Romanian, Soviet, and Moldovan communist activist and official (1873–1937)

Ekaterina Arbore, Arbore-Ralli or Ralli-Arbore (rendered into Russian as Екатерина Арборе or Арборэ - Yekaterina Arborye or Arbore, with "Ralli" as Ралли; 1873 or 1875 – 2 December 1937), daughter of Zamfir Arbore (a socialist militant in Imperial Russia), was a Romanian, Soviet, and Moldovan communist activist and official, as well as a socialist feminist.

==Early life==
Born in Geneva, she trained towards a medical degree, and became committed to socialism and the Social Democratic Party during her University years. As such, Ecaterina Arbore took part in the proceedings of the 2nd Congress of the Second International in 1903, and she served as member of the executive committee of the Socialist Party.

She campaigned for an efficient preventive medicine, especially as an answer to the rising incidence of tuberculosis within large groups of the industrial worker population (as stated in her 1907 medical sociology work, Influența industriilor asupra sănătății lucrătorilor). At the same time, she demanded increased social security, and tried herself to improve conditions, mainly by creating the very first crèches in Romania.

==In the Soviet Union==
After the October Revolution, she became an enthusiastic supporter of the Bolshevik cause, opting to leave Romania for Bolshevist Russia in 1918. Once there, after being received in the ranks of the Russian Communist Party, Ecaterina Arbore was integrated in the administrative structure of the Ukrainian SSR, as Commissar for Health.

She returned to Romania briefly, in 1924, being swiftly expelled by the authorities. Back in the Soviet state, Arbore was a delegate of the Romanian Socialist-Communist Party (Romanian Communist Party) to the 5th Congress of the Comintern, and took part in the Party's 5th Congress in Moscow and Kharkiv (1931). She became Health Commisar for the newly created Moldavian ASSR, being one of the Romanian/Moldovan intellectuals who endorsed the terms of the Soviet policy towards the Romanian state.

==Persecution and murder==
As a rather old member of the movement, she was a natural target for Joseph Stalin's repression. Viewed as a partisan of Trotskyism, she was marginalized and stripped of all political decision. This is the time when she was paid a visit by Romanian author Panait Istrati, during the latter's revelatory journey to the Soviet lands (as described in his The Confession of a Loser). Istrati praised the work carried by Arbore in the Health Department of the Republic, and likened her the legendary architect Meșterul Manole's wife, who according to myth, was walled in the monastery by her husband, who believed this to be the only thing able to prevent the building from collapsing; this is a reflection on the terror that was mounting in the Soviet Union, as a direct consequence of the state not being able to live up to its promise.

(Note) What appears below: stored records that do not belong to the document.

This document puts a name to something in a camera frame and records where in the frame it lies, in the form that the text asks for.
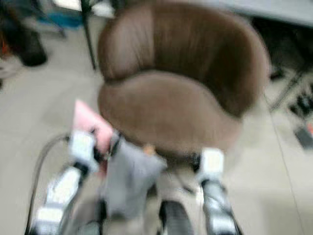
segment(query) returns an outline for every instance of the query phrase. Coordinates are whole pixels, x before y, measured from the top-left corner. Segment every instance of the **white plastic part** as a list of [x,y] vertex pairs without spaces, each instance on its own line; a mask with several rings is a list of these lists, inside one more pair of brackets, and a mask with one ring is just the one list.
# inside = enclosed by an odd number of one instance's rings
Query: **white plastic part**
[[224,154],[217,148],[204,148],[201,153],[200,168],[196,174],[198,182],[219,180],[224,171]]
[[94,159],[93,148],[96,139],[92,133],[80,130],[72,132],[69,142],[69,153],[78,161],[86,166],[92,172],[99,170],[99,165]]
[[57,180],[53,181],[47,192],[47,204],[67,205],[74,198],[81,179],[80,170],[69,167]]
[[228,214],[220,214],[211,217],[212,231],[219,231],[218,234],[236,234],[234,220]]
[[96,16],[114,18],[114,9],[108,1],[100,1],[92,6],[92,12]]
[[52,1],[59,7],[75,11],[82,11],[82,6],[80,5],[79,0],[52,0]]
[[60,223],[62,220],[63,211],[58,208],[39,208],[37,212],[37,220],[49,223]]

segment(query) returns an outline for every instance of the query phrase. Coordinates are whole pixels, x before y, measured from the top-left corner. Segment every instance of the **tile floor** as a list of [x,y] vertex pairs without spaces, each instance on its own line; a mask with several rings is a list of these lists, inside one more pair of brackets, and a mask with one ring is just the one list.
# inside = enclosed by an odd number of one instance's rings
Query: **tile floor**
[[[104,25],[93,18],[93,44]],[[0,91],[0,228],[4,235],[23,234],[34,162],[43,145],[71,127],[76,98],[96,109],[102,84],[93,72],[82,29],[68,30],[67,39],[43,35],[49,61],[22,68]],[[271,84],[267,97],[286,81]],[[292,133],[286,111],[271,115],[261,97],[244,119],[237,147],[226,159],[224,181],[235,215],[246,235],[313,234],[313,156]],[[57,146],[44,165],[38,193],[66,160]]]

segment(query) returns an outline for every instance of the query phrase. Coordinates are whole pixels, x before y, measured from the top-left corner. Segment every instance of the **brown upholstered chair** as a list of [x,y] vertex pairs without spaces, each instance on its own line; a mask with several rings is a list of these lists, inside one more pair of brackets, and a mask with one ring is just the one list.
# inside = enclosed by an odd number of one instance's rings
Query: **brown upholstered chair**
[[268,80],[264,44],[239,17],[187,3],[134,6],[99,38],[102,116],[167,159],[227,151]]

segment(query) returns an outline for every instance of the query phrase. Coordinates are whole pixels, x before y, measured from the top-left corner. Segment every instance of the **wire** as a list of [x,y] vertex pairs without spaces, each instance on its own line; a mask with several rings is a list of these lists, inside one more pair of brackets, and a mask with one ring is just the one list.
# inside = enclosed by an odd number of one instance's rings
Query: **wire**
[[25,235],[29,235],[31,219],[32,219],[33,205],[34,205],[35,196],[36,196],[36,192],[37,192],[37,186],[38,186],[39,176],[41,173],[41,168],[42,168],[43,163],[45,161],[45,158],[47,157],[51,148],[60,141],[67,141],[68,142],[69,141],[69,134],[66,133],[66,134],[56,136],[51,141],[49,141],[41,150],[41,152],[38,156],[38,159],[36,161],[34,174],[33,174],[33,180],[32,180],[32,186],[31,186],[31,197],[30,197],[30,202],[29,202],[29,207],[28,207],[28,216],[27,216]]

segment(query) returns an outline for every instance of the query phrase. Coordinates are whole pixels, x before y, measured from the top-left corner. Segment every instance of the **black chair leg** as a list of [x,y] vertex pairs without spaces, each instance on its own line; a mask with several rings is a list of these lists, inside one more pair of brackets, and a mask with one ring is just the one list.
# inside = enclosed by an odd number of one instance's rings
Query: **black chair leg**
[[89,30],[89,24],[88,24],[88,11],[89,11],[89,9],[87,6],[85,6],[84,0],[81,0],[81,6],[82,6],[82,20],[83,20],[83,25],[84,25],[89,55],[90,55],[90,59],[91,59],[91,64],[92,64],[93,70],[96,70],[96,62],[95,62],[94,55],[93,55],[92,43],[91,43],[91,38],[90,38],[90,30]]
[[277,100],[274,102],[274,104],[270,107],[270,111],[276,110],[280,104],[283,102],[283,100],[286,98],[286,96],[293,90],[293,88],[303,79],[304,74],[310,70],[312,67],[311,63],[305,63],[295,74],[295,76],[289,81],[287,86],[284,88],[284,90],[279,94]]

She was arrested during the Great Purge, and died in 1937 (it is not known whether this meant she was executed straight away, or whether her death was preceded by a stay in the Gulag). She was rehabilitated by Soviet authorities during the De-Stalinization process, and by Romanian ones a while after the rise of Nicolae Ceaușescu, during the condemnation of Soviet policies in 1968 (she was exonerated together with most Romanian communist victims of Stalin's purges).